Scientists have been blown away by the stunning details revealed in the closest images ever captured of our star. Taken by the ESA’s Sun Orbiter satellite, they reveal the star is even more fiery than was previously thought.

Mere months after launch, the spacecraft has already travelled within 77 million kilometers (48 million miles) of the Sun’s surface – roughly half the distance between the star and Earth. The images were snapped as the satellite traveled between the orbits of Venus and Mercury and reached a point known as the ‘perihelion’ (the position in its elliptical orbit when it comes closest to the Sun).

In a statement to the press on Thursday, David Berghmans, principal investigator of the orbiter’s extreme ultraviolet imager instrument, told of his disbelief at the quality of the images the satellite had captured. 

“When the first images came in, my first thought was this is not possible, it can’t be that good,” said Berghmans. “It was much better than we dared to hope for.”

The shots, taken by the ultraviolet imager on May 30 and released on July 16, revealed a fiery hellscape of smaller solar flares, thought to be caused by interactions in the Sun’s magnetic fields.
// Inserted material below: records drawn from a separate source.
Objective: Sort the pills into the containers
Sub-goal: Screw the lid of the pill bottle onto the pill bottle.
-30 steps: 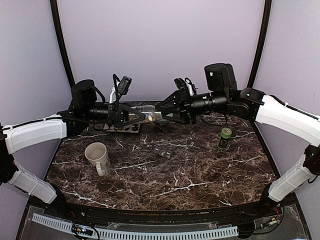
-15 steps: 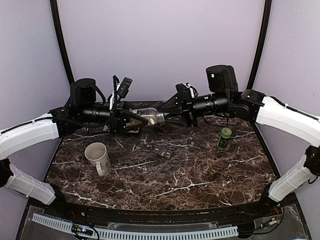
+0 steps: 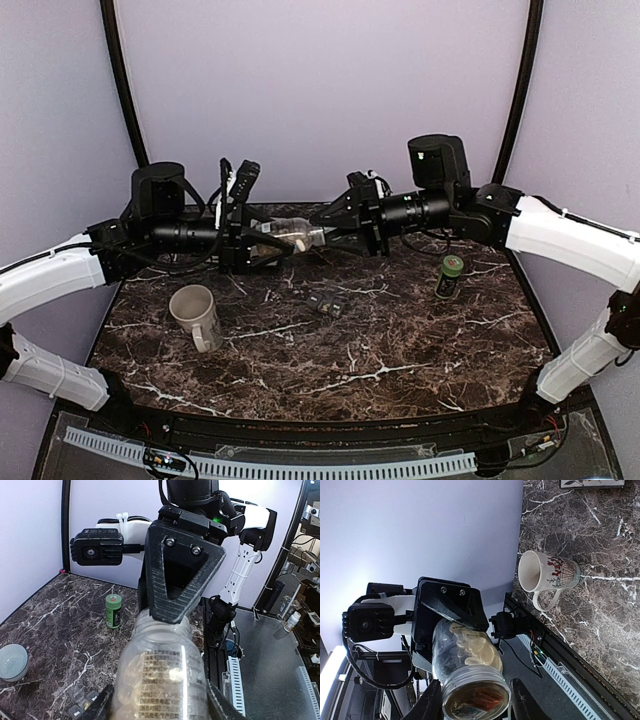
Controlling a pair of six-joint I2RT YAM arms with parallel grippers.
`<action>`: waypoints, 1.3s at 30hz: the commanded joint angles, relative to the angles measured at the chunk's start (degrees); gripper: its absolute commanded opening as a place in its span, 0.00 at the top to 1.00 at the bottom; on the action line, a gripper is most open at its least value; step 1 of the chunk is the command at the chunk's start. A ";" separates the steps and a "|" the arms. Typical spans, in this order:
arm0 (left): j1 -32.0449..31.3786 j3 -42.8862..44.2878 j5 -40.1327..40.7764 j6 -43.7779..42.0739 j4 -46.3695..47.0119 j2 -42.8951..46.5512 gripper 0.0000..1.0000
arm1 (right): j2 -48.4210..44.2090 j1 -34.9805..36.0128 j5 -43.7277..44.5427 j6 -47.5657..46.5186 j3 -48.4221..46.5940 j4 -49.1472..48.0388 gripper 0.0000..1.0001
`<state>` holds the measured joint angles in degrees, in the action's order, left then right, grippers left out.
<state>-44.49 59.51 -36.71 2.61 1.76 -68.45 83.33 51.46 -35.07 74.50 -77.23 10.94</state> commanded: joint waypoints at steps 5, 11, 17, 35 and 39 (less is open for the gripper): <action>-2.71 -1.53 1.58 1.49 12.92 -0.03 1.00 | 3.60 3.38 -4.12 -0.81 -0.66 -2.14 0.86; -2.64 -1.58 0.14 3.75 13.22 -0.81 1.00 | 3.18 3.35 -2.43 -4.62 -2.75 0.70 0.62; -2.63 -2.35 0.19 5.03 13.60 -0.64 1.00 | 2.07 3.29 -0.27 -7.35 -3.92 2.93 0.48; -1.18 -2.31 -1.08 9.13 13.90 -1.35 1.00 | -2.55 3.38 8.05 -17.53 -5.39 12.58 0.38; -0.55 -1.57 -2.36 10.48 13.66 -2.20 1.00 | -3.46 3.39 9.53 -20.40 -5.40 14.43 0.37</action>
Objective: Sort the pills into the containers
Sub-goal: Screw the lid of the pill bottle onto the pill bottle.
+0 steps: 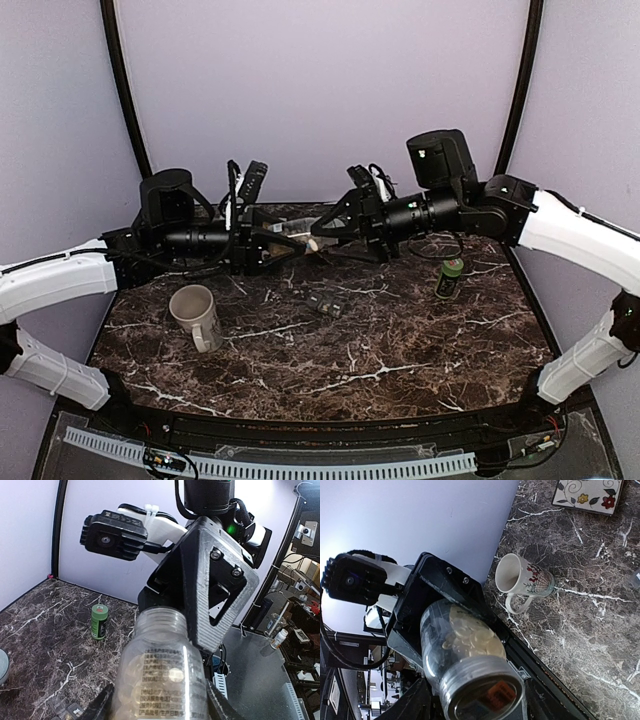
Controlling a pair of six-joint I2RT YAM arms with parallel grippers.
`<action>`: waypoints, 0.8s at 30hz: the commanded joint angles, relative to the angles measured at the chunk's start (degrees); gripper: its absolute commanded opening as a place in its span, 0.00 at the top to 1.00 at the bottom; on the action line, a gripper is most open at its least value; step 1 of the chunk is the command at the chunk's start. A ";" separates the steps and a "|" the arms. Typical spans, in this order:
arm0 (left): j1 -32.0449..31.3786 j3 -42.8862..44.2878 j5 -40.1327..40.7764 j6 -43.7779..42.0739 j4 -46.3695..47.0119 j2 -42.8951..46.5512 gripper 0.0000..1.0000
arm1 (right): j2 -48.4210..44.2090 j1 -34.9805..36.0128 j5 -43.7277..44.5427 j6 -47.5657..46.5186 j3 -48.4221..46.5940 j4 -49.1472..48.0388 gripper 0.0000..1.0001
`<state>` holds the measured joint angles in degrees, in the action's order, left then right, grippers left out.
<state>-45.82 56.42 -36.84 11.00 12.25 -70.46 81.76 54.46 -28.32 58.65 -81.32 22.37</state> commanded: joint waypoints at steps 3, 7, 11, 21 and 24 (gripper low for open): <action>1.26 2.04 -3.47 3.27 3.17 -0.93 1.00 | -2.17 0.39 2.95 -6.61 -1.17 3.76 0.35; 1.83 2.62 -4.91 4.82 3.41 -2.05 1.00 | -2.30 0.63 3.26 -9.65 -1.41 5.41 0.34; 2.69 2.86 -7.06 6.87 4.26 -2.90 1.00 | -2.30 1.20 3.59 -12.86 -2.03 8.02 0.33; 6.13 3.06 -16.89 16.83 10.06 -6.75 1.00 | -6.73 2.61 12.14 -26.69 -1.65 15.35 0.32; 6.82 4.10 -21.76 20.52 11.92 -9.20 1.00 | -8.67 3.08 14.89 -31.00 -1.22 15.53 0.32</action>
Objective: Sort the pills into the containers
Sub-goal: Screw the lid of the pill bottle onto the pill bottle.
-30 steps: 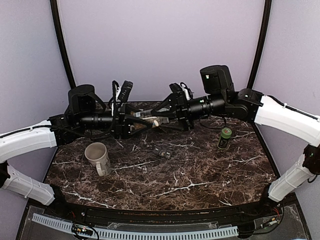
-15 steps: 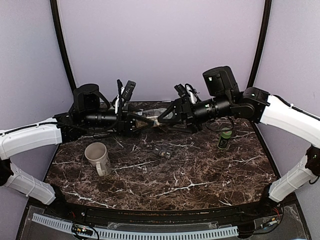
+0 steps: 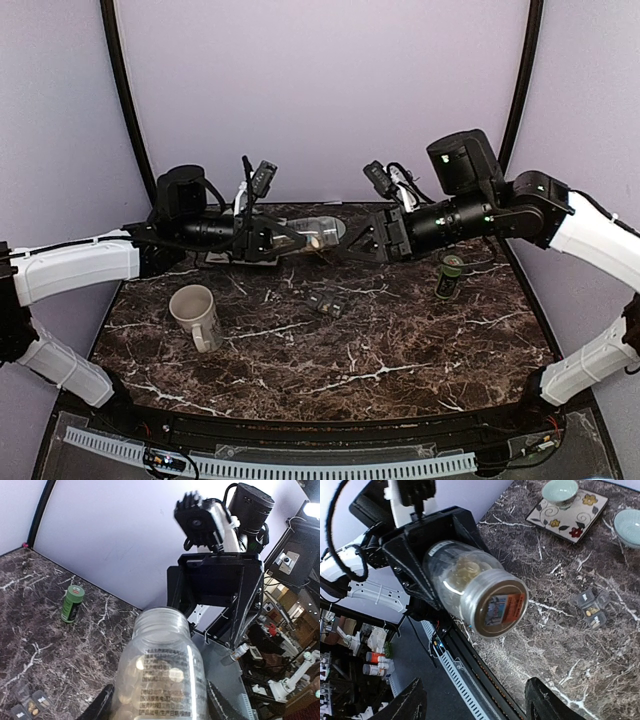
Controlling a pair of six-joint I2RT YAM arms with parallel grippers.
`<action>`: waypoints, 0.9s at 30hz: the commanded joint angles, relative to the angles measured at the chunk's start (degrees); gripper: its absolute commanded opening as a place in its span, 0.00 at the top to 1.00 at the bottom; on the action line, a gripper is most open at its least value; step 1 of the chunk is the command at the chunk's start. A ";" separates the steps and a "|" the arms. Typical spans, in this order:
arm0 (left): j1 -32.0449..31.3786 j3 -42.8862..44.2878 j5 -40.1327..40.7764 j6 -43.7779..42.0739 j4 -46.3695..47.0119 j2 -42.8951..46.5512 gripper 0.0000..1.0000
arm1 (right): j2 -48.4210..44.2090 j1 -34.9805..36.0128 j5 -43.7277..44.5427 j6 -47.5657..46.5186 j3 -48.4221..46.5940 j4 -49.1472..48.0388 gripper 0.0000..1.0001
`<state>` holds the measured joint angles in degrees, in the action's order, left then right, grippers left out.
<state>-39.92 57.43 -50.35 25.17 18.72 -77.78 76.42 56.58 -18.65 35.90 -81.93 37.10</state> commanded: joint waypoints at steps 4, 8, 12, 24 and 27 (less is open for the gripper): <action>1.23 4.41 -13.61 11.28 8.45 -5.09 1.00 | -3.36 1.74 6.95 -13.44 -1.66 2.77 0.32; 1.38 4.94 -16.89 16.19 12.97 -7.35 1.00 | -2.48 3.03 8.30 -16.88 -2.26 3.28 0.31; 1.43 5.06 -19.01 21.12 17.11 -8.78 1.00 | -1.93 3.60 10.40 -19.11 -2.47 3.25 0.30; 1.50 4.36 -23.59 30.43 26.06 -11.73 1.00 | -0.20 3.74 10.99 -22.00 -4.06 1.70 0.30; 1.44 4.36 -23.88 30.77 26.17 -11.93 1.00 | 0.25 3.84 10.07 -22.18 -4.58 1.50 0.30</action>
<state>-38.76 60.77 -71.88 53.76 40.71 -90.06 75.94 59.92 -7.90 15.05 -84.23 40.34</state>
It is thought that these ‘campfires’ – smaller in scope by a magnitude of millions and billions than the solar flares we see from Earth – could be part of the reason why the sun’s outer atmosphere, or ‘corona’, is three hundred times hotter than its core. 

The region’s intense heat has long left scientists puzzled as to why it is hotter than the actual surface. 

The Solar Orbiter project is designed to help scientists better understand the Sun’s atmospheric layers, as well as analyze the solar wind – a stream of charged particles released from the corona. It’s thought that this wind is what defines phenomena such as comets’ tails, and that it carries the Sun’s radiation. By monitoring the solar wind, scientists hope we can better prepare for space weather events that could damage our electronic infrastructure here on Earth as they interact with our planet’s magnetosphere. 

© Solar Orbiter/EUI Team/ESA & NASA; CSL, IAS, MPS, PMOD/WRC, ROB, UCL/MSSL



Higher resolution images of the Sun have previously been captured here on Earth, but they lack certain details due to our planet’s atmosphere filtering out some ultraviolet and x-ray wavelengths. In space, no such restrictions exist. 

“Because Solar Orbiter is at a different angle to the Sun than Earth, we could actually see one active region that wasn’t observable from Earth. That is a first. We have never been able to measure the magnetic field at the back of the Sun,” said Sami Solanki, the director of the Max Planck Institute for Solar System Research in Göttingen. 

Within the next two years, the solar explorer is due to come within 42 million kilometers of the Sun, and the researchers are already excited about what it may reveal next. “We are all really excited about these first images – but this is just the beginning,” said Solar Orbiter project scientist Daniel Müller.